Today (Sunday) he did an awesome job taking his medicine!! He only had 2 to take this morning, but he did them really quick and got them out of the way.  It was so nice to not have to spend half of the morning trying to coax him to take it.  We have a sticker chart for his medicine, so when he takes it, he gets to put stickers on it.  We started it last Monday, so we gave him a prize for filling up the week.  I gave him the CandyLand game and we all played.  How fun!!  He was feeling pretty good today… still not walking, but we are looking forward to PT coming tomorrow.  Another of the yucky side effects from the steroid is his heart will beat fast at different times.  He doesn’t like that either and was complaining about that today.  We keep telling him “It’s hard work to get better.”

Early this morning they came in and gave him another blood transfusion.  (Leukemia patients need lots of blood and platelets, so if you are ever wondering what you can do to help, GIVE BLOOD!  It is so important to these kids to have it)

Dana came in to explain to him what is going to happen today with the surgery and what the port is that he is going to have in his chest.  She also brought him all of the beads of courage that he has earned up until today.  It is crazy when you see how many beads there are, and you realize that each one represents something that he had to endure.  It is heart wrenching as a parent to have to watch your child go through this…
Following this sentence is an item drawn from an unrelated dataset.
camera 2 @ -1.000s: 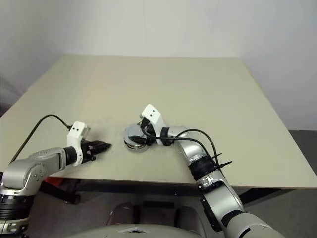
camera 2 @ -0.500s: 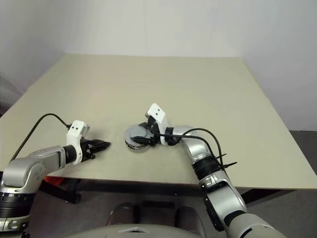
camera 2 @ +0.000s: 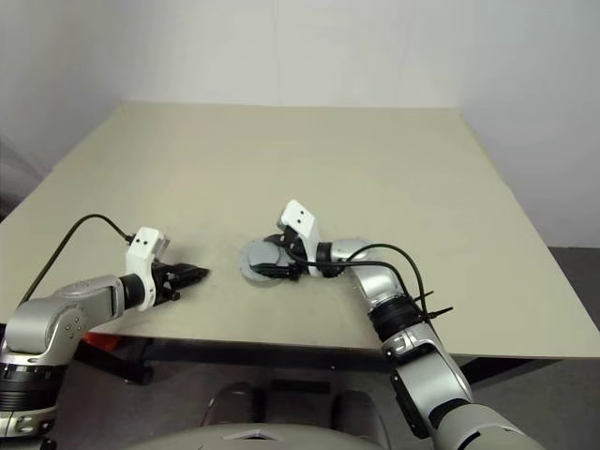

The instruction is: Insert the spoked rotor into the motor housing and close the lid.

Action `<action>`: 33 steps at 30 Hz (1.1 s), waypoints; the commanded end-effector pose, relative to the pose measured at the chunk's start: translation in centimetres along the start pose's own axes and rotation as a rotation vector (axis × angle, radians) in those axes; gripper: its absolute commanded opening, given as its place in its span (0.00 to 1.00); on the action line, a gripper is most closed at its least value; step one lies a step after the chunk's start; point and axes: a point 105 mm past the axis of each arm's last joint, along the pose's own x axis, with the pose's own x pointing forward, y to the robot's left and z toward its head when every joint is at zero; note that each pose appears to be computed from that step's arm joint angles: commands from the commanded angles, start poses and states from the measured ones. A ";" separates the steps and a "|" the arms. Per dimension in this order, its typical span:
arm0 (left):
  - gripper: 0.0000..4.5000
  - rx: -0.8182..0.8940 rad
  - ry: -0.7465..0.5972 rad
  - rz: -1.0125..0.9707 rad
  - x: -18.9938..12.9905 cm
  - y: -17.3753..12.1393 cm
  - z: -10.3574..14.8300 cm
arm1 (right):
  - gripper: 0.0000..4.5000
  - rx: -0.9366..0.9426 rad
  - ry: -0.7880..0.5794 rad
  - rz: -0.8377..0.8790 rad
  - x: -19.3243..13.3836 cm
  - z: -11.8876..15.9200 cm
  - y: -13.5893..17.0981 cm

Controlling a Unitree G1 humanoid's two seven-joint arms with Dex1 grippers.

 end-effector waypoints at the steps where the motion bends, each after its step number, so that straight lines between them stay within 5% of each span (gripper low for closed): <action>1: 0.45 0.019 -0.043 0.016 -0.4 0.3 1.3 | 0.70 -0.026 -0.011 -0.014 -0.3 0.5 -0.4; 33: 0.45 0.004 -0.050 0.014 -0.4 0.0 1.3 | 0.70 -0.087 0.092 -0.058 0.0 -1.9 -1.5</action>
He fought the anesthetic when they were trying to put him to sleep.  They say that is a good sign that he is such a fighter  The Doctors came out after the surgery and said everything went well.  They came and got us when he was in recovery… we got in there and he was screaming!  So scared since he didn’t know anyone and everything looked so different than his room.
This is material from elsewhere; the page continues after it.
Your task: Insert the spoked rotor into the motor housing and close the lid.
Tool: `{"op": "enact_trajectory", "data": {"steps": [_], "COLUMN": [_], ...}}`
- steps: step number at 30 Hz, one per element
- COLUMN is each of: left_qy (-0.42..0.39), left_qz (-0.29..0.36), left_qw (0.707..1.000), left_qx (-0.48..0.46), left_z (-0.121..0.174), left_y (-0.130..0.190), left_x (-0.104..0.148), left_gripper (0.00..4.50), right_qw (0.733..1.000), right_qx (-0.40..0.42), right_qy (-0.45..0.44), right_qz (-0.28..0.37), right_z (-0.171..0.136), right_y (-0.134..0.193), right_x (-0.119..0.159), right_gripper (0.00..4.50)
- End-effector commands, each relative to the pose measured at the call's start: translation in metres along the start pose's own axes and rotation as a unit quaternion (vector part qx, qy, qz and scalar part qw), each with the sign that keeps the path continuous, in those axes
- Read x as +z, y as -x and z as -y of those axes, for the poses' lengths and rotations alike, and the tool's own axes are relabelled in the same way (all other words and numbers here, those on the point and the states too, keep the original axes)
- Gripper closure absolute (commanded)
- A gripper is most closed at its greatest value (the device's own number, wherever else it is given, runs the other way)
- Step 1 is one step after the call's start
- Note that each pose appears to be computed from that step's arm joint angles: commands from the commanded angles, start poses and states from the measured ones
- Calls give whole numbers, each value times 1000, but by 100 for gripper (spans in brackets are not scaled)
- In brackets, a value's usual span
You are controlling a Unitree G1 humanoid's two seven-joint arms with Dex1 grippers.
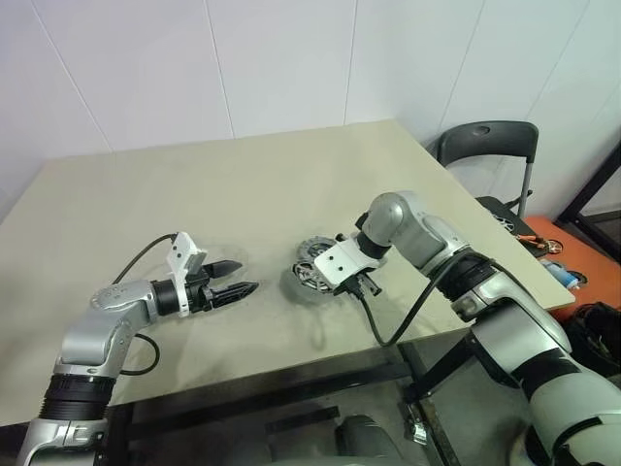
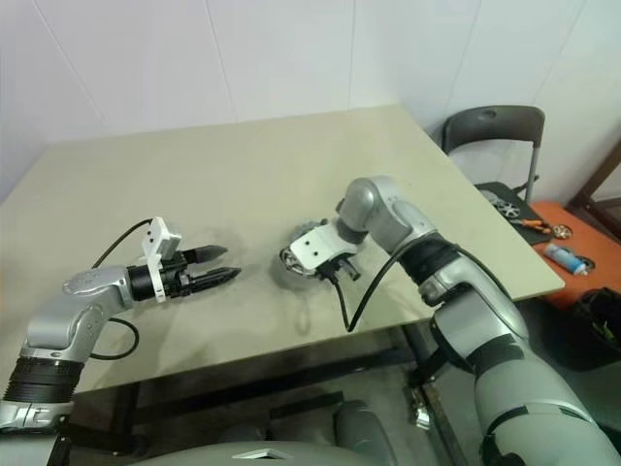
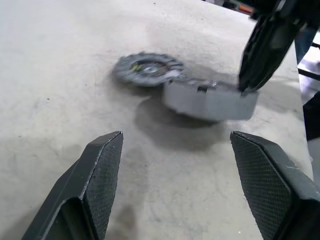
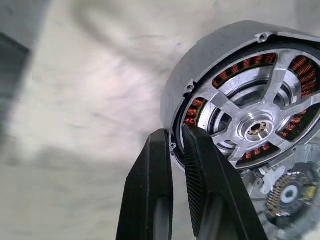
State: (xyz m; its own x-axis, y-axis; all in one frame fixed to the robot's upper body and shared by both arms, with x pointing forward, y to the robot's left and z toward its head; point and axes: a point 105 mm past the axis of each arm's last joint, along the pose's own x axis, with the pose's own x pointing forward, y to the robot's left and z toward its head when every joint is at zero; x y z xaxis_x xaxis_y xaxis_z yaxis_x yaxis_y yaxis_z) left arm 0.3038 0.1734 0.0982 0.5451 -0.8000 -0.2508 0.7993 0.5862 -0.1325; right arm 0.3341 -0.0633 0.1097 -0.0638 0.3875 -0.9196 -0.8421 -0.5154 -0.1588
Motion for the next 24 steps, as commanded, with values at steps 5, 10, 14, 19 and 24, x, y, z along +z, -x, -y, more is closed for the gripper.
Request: {"op": "enact_trajectory", "data": {"steps": [5,10,14,19,24], "left_qy": [-23,-18,-12,-4,-3], "left_qz": [14,17,15,14,15], "left_qw": [1000,1000,1000,1000,1000], "left_qx": [-4,-7,-5,-2,1], "left_z": [-2,5,11,15,13], "left_y": [-6,-8,-5,-3,-4], "left_x": [15,12,6,2,3], "left_gripper": [86,86,86,86,86], "right_qw": [996,976,955,933,929], "right_qx": [-20,-74,-98,-97,-99], "right_qy": [-77,-201,-276,-339,-350], "right_qz": [41,50,55,70,69], "right_z": [6,40,57,65,67], "right_y": [-15,-37,-41,-40,-41], "right_x": [22,30,32,33,29], "right_gripper": [442,442,442,442,442]}}
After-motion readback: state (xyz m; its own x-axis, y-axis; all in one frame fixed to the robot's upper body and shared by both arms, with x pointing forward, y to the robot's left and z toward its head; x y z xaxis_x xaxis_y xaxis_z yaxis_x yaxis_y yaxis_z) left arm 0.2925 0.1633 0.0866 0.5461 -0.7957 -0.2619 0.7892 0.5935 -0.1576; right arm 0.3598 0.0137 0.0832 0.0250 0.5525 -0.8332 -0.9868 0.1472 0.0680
Aunt Kimi came to visit this afternoon and he had a lot of fun playing with her on the mat.

This afternoon was when he got his first push of the chemo.  They put it right through his port and he never even knew.  The kind that he got today is said to not make the kids as sick, but they still give them a drug to help with the nausea.

That night, as I was getting ready to leave he says “Always remember to take care of baby Logan”… what a loving boy.
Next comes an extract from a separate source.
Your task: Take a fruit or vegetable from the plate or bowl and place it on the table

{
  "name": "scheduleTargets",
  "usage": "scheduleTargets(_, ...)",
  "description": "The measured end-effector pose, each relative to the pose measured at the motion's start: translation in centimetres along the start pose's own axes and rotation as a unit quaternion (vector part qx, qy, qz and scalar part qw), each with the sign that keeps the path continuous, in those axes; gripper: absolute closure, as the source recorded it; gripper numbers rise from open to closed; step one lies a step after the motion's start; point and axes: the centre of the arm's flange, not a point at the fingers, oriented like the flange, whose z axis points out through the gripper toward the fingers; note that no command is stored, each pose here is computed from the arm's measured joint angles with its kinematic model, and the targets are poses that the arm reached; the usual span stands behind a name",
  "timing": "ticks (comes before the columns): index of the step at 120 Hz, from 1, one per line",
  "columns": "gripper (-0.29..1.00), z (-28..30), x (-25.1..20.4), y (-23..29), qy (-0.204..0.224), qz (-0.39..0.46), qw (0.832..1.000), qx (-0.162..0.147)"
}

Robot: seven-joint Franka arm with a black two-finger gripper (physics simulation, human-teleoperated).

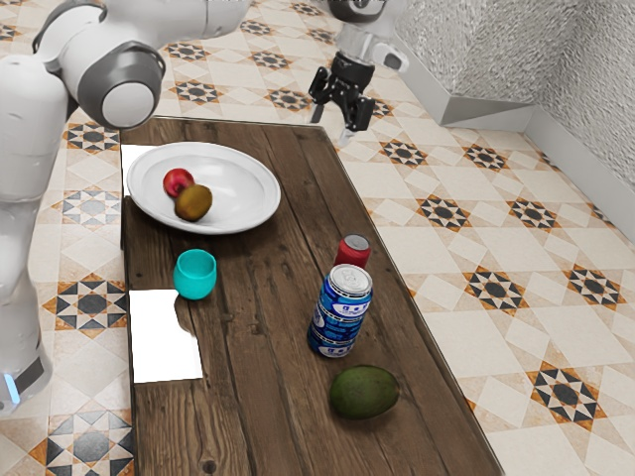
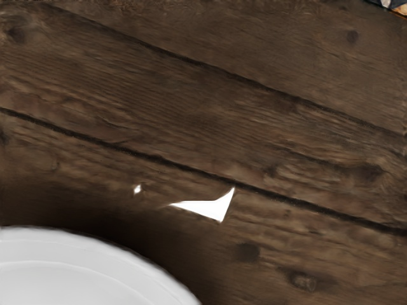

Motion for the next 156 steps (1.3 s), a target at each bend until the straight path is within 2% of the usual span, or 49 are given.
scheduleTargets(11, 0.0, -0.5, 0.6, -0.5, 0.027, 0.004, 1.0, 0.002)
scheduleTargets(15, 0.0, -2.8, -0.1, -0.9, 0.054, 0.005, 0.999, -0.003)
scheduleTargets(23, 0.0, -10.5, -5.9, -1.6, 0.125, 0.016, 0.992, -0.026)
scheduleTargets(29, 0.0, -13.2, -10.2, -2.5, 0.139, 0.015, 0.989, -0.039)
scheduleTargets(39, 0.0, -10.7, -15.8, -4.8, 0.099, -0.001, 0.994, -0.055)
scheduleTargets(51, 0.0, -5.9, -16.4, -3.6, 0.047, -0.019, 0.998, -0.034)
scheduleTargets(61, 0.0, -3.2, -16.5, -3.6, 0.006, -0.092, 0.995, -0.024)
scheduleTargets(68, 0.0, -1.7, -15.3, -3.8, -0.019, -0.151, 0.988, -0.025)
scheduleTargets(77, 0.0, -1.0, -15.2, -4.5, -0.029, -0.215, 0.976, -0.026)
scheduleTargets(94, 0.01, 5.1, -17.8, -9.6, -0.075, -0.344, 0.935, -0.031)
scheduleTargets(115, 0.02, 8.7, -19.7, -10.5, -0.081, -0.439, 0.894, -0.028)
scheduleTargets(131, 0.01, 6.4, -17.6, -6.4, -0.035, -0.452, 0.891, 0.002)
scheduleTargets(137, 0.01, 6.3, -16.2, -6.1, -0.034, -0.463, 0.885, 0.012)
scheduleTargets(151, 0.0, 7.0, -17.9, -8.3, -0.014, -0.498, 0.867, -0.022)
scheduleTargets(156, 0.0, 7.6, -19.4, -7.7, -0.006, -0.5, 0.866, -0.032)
Today is the day we found out what type of Leukemia he has.  The Doctor’s came around for their morning rounds and Dr. Chuk told us that he has Pre-B Acute Lymphoblastic Leukemia (ALL).  They said that this is the most common type in children his age and has a very high success rate of remission.  She would be back later in the day to discuss the plan.

Uncle Rusty stopped by to visit this morning and gave him a little truck to squeeze when he had pain.  He was also shooting the Nerf darts at the target on the window that the Child Life girls drew and he got a Bullseye! He was so excited.  He really loves the Child Life girls and couldn’t wait to show them.  They have quite an amazing program for the children.  There is a playroom on all of the floors and the one on the Oncology floor is open 24 hours a day.  They have the Child Life Specialists who are wonderful with the kids.  They are the ones who explain procedures, diagnoses and such all through play to get the kids to understand what is going on with them.  Dana and Erica are the two girls that come by and they are always bringing some kind of gift / prize.  (They rely solely on donations, so if anyone is interested in donating, let me know and I can get you information)

Dr. Chuk came back to explain about the the first stage of the treatment process.  It is a month long phase and usually the most intensive.  It is called induction.  It will begin tomorrow with the installation of his port in his chest in the morning, then chemo in the afternoon. They gave you some platelets to make sure that his body is strong for the surgery tomorrow.

He has spent a lot of time in his bed since his legs still hurt and he can’t walk.